O problema não é religioso, mas apenas político. A religião é instrumentalizada para sedimentar o poder ditatorial do “líder supremo”, mas ela não é a causa. A religião é instrumentalizada também para a opressão da mulher, mas eu tenho certeza que a causa da discriminação está na estrutura paternalista da sociedade. As mulheres iranianas lutam ainda com mais convicção pela emancipação do que as europeias. Elas têm acesso à educação. Sessenta por cento dos universitários são mulheres. Trata-se de um paradoxo. Uma mulher pode fazer doutorado na universidade, pode também ser ministra, mas assim mesmo ela continua valendo menos do que um homem perante a lei, mesmo que seja uma comparação com um homem analfabeto. Um homem pode ter quatro mulheres, mas uma mulher que quer se separar não tem nenhum direito. Perde automaticamente a guarda dos filhos. Eu, mesmo como advogada, tenho diante da lei apenas a metade do valor que tem um homem.
Houve algum progresso pelo menos no que se refere à situação das crianças?
Eu acho que não. A idade média de casamento para as meninas é de 13 anos, para os meninos, de 15 anos. Trata-se do aspecto onde as crianças são vítimas da tradição. A maioridade penal é um aspecto ainda mais grave, porque é de nove anos para meninas e de 13 anos para meninos. Isso explica porque também crianças podem ser executadas de acordo com o sistema penal iraniano.
Quando a senhora observa o exemplo nos países da região, vê o perigo de uma guerra civil também no Irã?
Depois dos anos de violência da revolução e da guerra, os iranianos não temem nada mais do que um conflito armado. No momento, a oposição planeja lutar pela democratização mediante o uso de meios apenas pacíficos. Mas é verdade que 80% dos iranianos são contra o regime. A oposição foi sufocada com violência, mas não deixou de existir.
A senhora vive no exílio desde 2009. O seu marido e a sua irmã, que ficaram no Irã, continuam presos? Ainda tem planos de voltar ao seu país?
No começo, foi horrível. Eu estava por acaso na Europa quando o governo começou a sufocar com toda a violência possível, a oposição. Eu sabia que seria presa se voltasse e por isso resolvi permanecer na Europa. O meu marido e a minha irmã, que tinham ficado, foram presos e perseguidos. Mas agora já foram libertados. Assim mesmo, nada voltou a ser como era antes. Os meus bens no Irã foram confiscados. E continuo sendo alvo de ameaças de morte, acusada de danificar a imagem do Irã. Mas eu não admito ser intimidada. Todos morrerão um dia. Eu não admito ficar calada diante da violação dos direitos humanos só porque recebi uma ameaça de morte. As ameaças partem do Irã. Eles querem que cale a boca para continuar violando os direitos humanos sem chamar a atenção do mundo.

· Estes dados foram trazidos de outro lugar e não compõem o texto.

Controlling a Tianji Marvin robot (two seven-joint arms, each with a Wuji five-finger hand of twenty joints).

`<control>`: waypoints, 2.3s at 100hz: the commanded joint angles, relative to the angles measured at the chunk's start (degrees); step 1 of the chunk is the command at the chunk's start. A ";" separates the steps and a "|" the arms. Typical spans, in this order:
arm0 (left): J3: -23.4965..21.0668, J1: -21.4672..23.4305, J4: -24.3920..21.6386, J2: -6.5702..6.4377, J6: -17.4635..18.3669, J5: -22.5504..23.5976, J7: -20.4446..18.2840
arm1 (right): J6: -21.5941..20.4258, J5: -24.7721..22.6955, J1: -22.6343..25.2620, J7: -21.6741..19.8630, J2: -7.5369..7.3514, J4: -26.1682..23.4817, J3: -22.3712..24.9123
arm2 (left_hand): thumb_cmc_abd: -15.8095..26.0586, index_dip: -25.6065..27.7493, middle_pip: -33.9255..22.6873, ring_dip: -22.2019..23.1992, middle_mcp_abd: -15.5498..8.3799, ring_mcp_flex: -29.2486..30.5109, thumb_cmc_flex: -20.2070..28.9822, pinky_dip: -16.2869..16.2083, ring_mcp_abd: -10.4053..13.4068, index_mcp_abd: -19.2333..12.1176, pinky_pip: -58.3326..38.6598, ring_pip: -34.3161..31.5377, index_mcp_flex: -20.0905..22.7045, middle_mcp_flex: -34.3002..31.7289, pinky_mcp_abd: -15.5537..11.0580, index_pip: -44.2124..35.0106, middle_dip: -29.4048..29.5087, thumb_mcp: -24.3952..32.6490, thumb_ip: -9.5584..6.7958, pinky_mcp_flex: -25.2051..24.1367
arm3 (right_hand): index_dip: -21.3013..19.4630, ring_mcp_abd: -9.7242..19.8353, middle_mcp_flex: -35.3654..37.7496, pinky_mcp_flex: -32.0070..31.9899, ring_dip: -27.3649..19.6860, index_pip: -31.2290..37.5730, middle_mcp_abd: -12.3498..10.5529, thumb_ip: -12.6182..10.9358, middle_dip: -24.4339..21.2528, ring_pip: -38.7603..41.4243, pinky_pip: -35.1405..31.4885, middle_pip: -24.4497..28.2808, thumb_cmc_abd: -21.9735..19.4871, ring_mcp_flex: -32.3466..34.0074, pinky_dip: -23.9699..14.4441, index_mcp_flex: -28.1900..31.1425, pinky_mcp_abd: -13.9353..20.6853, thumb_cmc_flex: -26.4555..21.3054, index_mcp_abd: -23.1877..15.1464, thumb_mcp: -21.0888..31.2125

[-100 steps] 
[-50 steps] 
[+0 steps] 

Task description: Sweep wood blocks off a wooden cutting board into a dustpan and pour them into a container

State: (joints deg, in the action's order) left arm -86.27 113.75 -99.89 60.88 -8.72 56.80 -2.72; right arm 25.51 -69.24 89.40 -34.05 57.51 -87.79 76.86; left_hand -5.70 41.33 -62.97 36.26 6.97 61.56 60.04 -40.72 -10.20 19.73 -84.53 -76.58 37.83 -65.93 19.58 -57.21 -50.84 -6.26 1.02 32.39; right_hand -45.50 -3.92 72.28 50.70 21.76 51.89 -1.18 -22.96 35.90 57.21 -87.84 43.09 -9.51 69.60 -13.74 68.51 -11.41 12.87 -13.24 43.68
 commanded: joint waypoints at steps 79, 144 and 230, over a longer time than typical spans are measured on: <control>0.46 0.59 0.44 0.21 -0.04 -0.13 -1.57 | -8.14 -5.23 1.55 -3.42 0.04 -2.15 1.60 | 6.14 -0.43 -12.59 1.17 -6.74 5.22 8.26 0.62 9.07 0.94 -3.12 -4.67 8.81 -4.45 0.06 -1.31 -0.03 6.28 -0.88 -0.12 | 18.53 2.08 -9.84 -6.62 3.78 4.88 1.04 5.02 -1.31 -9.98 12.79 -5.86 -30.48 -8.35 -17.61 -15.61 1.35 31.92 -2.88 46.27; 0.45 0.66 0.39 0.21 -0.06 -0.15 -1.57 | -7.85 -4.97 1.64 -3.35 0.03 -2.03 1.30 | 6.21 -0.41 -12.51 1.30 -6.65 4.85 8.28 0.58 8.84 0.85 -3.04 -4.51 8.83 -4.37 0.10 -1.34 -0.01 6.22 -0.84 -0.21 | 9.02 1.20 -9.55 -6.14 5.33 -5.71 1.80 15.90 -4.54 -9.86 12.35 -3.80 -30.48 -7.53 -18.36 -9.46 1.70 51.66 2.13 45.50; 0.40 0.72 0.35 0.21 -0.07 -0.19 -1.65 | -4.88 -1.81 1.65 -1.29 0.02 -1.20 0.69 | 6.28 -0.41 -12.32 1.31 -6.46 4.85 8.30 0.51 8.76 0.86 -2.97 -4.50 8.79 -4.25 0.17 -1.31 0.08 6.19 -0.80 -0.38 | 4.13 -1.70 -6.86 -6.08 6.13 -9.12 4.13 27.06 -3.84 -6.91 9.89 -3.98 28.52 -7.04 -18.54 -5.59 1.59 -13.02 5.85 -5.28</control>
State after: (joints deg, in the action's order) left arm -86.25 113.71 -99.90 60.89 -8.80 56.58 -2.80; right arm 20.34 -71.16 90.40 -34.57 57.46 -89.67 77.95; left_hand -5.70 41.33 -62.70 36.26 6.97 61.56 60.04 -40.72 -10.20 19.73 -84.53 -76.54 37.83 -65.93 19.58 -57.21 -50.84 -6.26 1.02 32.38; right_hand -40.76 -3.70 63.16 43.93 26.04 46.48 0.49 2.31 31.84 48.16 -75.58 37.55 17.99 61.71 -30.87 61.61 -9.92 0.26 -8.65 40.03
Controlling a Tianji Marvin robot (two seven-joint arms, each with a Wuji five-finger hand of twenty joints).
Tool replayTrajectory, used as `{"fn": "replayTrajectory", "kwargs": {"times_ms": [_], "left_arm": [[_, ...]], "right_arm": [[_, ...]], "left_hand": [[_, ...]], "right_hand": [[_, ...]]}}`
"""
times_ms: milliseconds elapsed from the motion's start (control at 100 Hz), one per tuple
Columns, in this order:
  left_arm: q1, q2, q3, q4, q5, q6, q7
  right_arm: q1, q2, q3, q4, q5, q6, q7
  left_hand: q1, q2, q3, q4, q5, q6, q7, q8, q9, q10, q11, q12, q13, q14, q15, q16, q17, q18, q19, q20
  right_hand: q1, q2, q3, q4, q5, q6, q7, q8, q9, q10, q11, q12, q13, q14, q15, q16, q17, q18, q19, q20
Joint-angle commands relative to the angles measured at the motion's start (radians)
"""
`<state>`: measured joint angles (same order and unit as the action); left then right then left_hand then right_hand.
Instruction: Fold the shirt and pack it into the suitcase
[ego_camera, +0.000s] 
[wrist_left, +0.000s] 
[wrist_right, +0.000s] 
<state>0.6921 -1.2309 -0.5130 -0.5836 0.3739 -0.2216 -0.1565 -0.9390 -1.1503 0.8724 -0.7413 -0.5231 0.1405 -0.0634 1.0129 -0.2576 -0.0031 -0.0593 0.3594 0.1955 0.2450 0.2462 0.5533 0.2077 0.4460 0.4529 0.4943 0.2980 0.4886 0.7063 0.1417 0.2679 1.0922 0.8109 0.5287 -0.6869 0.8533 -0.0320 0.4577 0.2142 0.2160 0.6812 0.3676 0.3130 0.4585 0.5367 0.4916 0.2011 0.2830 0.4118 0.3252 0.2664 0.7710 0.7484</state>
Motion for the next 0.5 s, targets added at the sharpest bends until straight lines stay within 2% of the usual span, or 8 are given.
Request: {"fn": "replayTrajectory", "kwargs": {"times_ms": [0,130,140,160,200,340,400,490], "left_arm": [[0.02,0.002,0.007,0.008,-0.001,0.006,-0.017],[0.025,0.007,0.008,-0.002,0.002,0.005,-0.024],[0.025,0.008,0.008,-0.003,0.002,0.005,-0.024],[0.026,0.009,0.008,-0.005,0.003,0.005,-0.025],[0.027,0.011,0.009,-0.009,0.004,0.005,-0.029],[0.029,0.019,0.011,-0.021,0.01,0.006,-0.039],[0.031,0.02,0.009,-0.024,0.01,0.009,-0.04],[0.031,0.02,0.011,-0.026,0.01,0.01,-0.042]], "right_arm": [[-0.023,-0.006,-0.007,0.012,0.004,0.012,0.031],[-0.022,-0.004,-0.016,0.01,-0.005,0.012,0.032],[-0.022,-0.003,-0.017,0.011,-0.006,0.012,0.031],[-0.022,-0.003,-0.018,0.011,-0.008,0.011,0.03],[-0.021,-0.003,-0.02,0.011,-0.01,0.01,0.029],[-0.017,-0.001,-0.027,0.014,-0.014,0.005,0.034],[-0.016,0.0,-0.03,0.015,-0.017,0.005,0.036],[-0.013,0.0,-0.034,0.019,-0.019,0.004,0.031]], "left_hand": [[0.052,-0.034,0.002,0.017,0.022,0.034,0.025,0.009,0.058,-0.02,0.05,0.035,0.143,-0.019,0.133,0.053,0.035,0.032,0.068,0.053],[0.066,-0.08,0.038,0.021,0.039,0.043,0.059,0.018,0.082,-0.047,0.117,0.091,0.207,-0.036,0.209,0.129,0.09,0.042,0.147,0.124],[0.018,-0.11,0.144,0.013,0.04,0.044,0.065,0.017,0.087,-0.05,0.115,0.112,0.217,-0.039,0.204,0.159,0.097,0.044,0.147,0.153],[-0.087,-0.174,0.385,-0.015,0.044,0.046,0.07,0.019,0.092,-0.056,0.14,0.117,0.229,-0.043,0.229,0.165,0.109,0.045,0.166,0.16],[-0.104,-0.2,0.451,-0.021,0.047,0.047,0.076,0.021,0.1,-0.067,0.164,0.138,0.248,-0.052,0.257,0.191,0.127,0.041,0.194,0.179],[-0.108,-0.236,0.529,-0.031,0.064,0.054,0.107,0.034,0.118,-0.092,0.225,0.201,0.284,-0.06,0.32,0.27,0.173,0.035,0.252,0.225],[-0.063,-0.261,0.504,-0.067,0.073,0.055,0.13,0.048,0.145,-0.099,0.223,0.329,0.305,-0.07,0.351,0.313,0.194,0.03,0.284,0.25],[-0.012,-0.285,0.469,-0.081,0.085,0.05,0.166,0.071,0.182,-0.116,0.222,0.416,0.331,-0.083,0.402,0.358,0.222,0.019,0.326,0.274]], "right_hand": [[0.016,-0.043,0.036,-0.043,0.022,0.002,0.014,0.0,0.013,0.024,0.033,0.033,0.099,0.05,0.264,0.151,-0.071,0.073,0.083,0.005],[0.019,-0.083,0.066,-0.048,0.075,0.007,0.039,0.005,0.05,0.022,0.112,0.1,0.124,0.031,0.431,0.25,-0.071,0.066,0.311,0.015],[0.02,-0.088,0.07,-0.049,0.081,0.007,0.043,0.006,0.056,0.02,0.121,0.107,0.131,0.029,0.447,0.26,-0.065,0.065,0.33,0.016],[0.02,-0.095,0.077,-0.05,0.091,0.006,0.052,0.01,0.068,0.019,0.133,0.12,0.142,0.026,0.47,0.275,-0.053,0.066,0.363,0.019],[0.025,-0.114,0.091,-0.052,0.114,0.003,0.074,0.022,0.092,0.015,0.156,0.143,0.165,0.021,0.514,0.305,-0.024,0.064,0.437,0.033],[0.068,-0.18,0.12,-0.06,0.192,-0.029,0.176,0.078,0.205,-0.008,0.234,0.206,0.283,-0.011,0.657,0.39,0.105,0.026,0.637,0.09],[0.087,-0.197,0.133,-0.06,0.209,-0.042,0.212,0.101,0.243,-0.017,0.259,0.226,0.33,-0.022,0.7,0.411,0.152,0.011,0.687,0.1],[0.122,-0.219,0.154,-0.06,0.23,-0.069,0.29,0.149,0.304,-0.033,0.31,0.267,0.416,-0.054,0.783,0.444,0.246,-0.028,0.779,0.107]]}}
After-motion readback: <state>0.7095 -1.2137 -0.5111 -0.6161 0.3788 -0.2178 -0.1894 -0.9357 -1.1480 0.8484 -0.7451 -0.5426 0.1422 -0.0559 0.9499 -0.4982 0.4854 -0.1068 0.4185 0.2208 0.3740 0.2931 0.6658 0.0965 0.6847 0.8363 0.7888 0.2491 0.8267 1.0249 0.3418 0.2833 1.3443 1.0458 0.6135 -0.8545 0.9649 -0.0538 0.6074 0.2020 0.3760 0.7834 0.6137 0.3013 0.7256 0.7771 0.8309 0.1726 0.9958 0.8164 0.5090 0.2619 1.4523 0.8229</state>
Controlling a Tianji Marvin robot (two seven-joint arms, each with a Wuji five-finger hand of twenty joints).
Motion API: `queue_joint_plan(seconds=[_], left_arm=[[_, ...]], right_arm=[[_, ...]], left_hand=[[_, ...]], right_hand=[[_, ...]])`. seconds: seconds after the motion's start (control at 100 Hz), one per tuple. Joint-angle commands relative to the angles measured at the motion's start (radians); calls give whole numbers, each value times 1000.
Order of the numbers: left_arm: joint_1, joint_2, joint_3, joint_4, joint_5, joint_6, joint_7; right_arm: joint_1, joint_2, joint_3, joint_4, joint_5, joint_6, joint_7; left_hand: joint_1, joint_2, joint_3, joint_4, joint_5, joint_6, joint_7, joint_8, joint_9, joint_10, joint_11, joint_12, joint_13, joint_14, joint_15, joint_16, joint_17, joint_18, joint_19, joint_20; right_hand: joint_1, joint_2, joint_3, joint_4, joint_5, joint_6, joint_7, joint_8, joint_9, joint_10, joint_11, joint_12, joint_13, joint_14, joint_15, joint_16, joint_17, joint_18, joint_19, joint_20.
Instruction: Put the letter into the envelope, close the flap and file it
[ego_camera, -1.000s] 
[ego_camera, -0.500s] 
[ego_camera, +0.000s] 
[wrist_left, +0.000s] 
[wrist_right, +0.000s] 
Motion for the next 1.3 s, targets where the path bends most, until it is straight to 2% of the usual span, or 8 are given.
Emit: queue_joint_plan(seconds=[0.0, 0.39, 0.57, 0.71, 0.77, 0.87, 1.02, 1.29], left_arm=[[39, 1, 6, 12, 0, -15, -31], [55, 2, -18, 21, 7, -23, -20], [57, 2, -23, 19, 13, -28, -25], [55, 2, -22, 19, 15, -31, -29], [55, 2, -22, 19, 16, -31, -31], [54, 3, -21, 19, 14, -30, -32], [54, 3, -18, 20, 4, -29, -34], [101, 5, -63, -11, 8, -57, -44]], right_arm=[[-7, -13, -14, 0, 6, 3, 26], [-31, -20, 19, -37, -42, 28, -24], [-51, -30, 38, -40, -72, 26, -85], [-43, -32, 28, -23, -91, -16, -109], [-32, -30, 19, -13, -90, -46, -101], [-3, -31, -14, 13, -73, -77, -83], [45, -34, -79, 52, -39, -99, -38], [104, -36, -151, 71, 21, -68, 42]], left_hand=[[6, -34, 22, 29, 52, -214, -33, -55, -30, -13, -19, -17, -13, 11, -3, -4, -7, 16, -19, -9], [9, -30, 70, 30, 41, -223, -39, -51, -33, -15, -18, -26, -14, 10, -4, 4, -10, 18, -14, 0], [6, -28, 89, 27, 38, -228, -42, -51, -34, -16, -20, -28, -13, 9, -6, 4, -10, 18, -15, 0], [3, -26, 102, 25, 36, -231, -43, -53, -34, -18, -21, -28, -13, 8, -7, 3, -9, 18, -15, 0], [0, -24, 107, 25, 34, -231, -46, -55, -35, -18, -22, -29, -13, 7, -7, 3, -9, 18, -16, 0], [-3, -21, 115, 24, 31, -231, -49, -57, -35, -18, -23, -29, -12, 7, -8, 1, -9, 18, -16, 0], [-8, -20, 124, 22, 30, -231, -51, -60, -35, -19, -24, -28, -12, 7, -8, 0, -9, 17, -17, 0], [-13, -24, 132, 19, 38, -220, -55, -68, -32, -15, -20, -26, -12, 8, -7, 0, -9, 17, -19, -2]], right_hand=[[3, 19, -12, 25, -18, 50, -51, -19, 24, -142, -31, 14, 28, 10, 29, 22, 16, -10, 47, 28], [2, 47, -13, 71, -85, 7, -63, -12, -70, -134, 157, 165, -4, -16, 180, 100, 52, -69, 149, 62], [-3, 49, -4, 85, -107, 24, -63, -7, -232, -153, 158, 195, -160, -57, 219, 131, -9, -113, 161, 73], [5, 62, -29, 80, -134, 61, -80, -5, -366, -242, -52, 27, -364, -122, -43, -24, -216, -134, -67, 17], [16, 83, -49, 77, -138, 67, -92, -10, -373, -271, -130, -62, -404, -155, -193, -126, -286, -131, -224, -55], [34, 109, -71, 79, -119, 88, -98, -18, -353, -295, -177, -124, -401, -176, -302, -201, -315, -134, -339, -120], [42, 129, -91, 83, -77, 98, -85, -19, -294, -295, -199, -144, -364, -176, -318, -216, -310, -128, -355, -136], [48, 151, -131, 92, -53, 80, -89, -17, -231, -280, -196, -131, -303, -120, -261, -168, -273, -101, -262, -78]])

A senhora esteve recentemente no Brasil para participar de um evento. Como viu os laços estreitos entre o governo do ex-presidente Lula e o regime de Teerã?
Da mesma forma que critico a política do Ocidente. Prioridade têm os interesses econômicos. Mas eu continuo com a esperança de que o tema democracia e direitos humanos entre na pauta dos interlocutores internacionais do Irã. Regimes, mesmo de esquerda, não podem fazer negócios com o Irã e ignorar como o regime desrespeita os direitos humanos.